Required work
Tally how many lines of these entries hold the string "camera". Return the number alone.

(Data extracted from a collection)
+-------+
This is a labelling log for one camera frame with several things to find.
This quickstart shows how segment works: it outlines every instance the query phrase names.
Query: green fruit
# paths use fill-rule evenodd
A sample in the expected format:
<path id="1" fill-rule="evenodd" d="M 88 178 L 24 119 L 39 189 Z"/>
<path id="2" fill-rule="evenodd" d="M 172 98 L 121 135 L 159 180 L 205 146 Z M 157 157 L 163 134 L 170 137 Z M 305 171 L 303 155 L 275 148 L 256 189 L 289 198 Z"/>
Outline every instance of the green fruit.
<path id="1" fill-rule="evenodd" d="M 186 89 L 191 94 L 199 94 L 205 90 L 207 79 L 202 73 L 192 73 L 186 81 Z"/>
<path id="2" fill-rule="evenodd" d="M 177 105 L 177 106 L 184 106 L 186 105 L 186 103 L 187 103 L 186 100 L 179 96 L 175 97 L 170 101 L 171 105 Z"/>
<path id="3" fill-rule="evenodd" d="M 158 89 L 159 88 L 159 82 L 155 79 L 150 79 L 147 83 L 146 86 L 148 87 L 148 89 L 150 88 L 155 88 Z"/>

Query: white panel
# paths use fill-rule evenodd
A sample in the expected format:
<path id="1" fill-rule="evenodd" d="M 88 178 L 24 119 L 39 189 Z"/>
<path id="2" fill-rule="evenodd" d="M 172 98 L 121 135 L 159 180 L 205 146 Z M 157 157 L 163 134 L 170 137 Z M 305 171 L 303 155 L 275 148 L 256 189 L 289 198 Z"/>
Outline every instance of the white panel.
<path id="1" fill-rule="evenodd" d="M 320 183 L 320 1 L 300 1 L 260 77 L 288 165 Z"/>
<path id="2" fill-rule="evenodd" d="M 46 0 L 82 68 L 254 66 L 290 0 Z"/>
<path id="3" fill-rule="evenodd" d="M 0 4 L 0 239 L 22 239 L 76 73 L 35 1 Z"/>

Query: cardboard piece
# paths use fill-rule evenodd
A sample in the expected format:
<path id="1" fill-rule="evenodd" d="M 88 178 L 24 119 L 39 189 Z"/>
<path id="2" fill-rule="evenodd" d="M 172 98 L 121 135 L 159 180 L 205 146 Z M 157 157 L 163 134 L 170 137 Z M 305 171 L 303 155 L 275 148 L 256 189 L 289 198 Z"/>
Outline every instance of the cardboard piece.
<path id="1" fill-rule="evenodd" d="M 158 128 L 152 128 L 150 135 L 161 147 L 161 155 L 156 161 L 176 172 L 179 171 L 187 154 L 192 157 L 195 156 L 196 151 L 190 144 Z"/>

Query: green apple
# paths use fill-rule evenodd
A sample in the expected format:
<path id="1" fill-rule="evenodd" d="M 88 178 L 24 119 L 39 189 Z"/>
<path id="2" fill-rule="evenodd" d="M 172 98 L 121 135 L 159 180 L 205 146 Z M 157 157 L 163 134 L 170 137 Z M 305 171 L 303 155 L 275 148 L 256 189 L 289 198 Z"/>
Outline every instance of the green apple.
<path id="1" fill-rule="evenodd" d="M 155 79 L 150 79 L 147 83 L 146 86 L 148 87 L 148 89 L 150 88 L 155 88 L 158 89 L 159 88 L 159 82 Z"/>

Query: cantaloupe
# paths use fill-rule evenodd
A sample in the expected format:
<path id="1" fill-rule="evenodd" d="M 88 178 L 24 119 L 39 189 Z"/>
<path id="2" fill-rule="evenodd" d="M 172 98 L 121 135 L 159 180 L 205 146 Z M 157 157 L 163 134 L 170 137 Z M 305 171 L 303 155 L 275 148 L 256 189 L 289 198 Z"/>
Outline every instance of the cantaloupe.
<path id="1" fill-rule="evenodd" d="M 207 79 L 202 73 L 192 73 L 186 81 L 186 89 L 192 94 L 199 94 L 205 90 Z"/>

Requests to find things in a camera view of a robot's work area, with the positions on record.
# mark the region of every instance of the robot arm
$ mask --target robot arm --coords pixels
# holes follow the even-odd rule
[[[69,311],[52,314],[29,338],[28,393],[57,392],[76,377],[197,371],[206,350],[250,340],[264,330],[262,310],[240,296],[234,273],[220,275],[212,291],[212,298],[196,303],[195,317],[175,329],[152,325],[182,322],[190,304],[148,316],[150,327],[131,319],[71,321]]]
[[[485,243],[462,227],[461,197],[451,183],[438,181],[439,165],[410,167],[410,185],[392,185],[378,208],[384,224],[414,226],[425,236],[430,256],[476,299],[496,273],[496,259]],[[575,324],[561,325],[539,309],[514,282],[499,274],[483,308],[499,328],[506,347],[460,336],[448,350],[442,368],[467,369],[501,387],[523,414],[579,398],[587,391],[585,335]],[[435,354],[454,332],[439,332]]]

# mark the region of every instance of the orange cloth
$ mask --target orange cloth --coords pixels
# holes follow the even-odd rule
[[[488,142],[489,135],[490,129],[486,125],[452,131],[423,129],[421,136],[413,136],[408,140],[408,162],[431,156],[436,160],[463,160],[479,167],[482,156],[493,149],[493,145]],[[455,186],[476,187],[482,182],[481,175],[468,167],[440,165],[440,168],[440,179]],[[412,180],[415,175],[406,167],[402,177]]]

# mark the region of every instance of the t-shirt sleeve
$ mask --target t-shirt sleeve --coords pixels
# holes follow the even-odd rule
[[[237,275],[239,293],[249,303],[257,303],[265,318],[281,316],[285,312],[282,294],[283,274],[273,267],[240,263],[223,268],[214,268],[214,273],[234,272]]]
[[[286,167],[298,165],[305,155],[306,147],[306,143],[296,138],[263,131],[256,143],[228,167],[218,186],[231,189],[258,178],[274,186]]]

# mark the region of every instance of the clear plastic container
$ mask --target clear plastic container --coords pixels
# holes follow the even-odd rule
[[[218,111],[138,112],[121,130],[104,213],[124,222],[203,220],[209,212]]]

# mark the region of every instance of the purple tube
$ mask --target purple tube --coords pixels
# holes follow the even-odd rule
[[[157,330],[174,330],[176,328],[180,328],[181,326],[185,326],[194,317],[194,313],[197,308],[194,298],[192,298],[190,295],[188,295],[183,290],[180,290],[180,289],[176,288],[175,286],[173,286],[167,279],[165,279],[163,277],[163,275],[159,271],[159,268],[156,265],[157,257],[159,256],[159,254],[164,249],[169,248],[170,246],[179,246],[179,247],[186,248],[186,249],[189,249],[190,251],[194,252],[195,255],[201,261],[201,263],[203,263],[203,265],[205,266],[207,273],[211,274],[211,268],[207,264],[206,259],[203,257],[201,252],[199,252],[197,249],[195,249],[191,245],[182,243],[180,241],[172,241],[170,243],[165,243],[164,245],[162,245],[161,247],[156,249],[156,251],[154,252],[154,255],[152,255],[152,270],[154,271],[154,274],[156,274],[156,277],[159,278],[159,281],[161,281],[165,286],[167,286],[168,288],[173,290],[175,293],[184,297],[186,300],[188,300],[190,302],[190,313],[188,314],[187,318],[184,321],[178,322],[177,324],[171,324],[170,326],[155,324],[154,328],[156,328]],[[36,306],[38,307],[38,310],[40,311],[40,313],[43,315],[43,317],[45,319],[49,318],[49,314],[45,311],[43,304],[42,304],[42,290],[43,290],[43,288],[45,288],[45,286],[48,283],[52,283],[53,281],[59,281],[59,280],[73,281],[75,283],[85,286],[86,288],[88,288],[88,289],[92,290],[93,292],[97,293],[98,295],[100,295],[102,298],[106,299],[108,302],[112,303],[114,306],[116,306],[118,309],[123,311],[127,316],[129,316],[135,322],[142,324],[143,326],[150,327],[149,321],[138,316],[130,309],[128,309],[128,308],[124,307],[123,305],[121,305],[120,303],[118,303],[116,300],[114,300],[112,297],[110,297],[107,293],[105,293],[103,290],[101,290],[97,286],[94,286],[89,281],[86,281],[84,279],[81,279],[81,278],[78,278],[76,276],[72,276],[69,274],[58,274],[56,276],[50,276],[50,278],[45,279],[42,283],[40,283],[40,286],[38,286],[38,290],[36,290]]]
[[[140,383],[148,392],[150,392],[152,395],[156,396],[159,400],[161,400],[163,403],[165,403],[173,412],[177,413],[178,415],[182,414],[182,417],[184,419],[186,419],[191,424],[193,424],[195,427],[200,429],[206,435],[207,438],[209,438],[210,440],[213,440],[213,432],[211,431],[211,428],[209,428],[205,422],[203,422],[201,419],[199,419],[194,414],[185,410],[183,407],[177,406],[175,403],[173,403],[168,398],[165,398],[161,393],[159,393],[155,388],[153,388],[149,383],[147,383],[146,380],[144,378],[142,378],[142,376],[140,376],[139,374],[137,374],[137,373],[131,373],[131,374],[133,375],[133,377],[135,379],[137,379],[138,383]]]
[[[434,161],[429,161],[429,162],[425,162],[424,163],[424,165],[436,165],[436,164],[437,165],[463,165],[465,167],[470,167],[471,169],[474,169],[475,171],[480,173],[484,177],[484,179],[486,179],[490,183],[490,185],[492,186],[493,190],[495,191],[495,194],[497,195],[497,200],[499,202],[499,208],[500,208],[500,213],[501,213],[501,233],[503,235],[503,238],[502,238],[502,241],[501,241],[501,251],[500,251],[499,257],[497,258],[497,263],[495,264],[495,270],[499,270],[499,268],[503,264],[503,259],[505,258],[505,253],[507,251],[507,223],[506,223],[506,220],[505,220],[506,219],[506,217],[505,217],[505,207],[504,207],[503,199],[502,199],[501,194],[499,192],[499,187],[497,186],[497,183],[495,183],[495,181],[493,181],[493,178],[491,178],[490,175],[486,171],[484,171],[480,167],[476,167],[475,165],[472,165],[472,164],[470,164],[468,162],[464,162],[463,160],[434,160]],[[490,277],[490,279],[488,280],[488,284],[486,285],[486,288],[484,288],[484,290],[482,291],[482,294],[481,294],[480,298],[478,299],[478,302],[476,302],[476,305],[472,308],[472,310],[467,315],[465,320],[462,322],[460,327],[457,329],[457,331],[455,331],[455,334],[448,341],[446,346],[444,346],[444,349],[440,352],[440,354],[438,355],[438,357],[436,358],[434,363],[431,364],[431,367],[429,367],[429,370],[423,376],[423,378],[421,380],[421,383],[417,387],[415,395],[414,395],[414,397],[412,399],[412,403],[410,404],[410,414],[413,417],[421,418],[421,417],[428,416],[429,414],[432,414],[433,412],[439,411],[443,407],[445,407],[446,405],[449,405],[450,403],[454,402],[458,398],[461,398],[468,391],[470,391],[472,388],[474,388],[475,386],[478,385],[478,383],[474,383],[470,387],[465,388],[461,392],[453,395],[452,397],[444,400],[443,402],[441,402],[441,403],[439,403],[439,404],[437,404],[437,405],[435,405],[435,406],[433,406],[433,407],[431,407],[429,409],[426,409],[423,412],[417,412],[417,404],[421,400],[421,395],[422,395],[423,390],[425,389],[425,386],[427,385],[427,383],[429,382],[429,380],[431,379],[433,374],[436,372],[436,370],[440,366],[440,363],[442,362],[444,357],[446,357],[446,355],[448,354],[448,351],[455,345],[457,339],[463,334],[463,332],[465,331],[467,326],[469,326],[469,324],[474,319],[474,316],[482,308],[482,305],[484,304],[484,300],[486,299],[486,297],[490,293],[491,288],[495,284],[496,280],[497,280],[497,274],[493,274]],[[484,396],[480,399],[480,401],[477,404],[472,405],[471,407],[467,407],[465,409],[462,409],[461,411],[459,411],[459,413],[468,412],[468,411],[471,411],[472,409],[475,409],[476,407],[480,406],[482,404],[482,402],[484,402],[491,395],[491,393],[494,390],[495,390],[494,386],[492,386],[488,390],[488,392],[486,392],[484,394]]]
+-------+
Completed task
2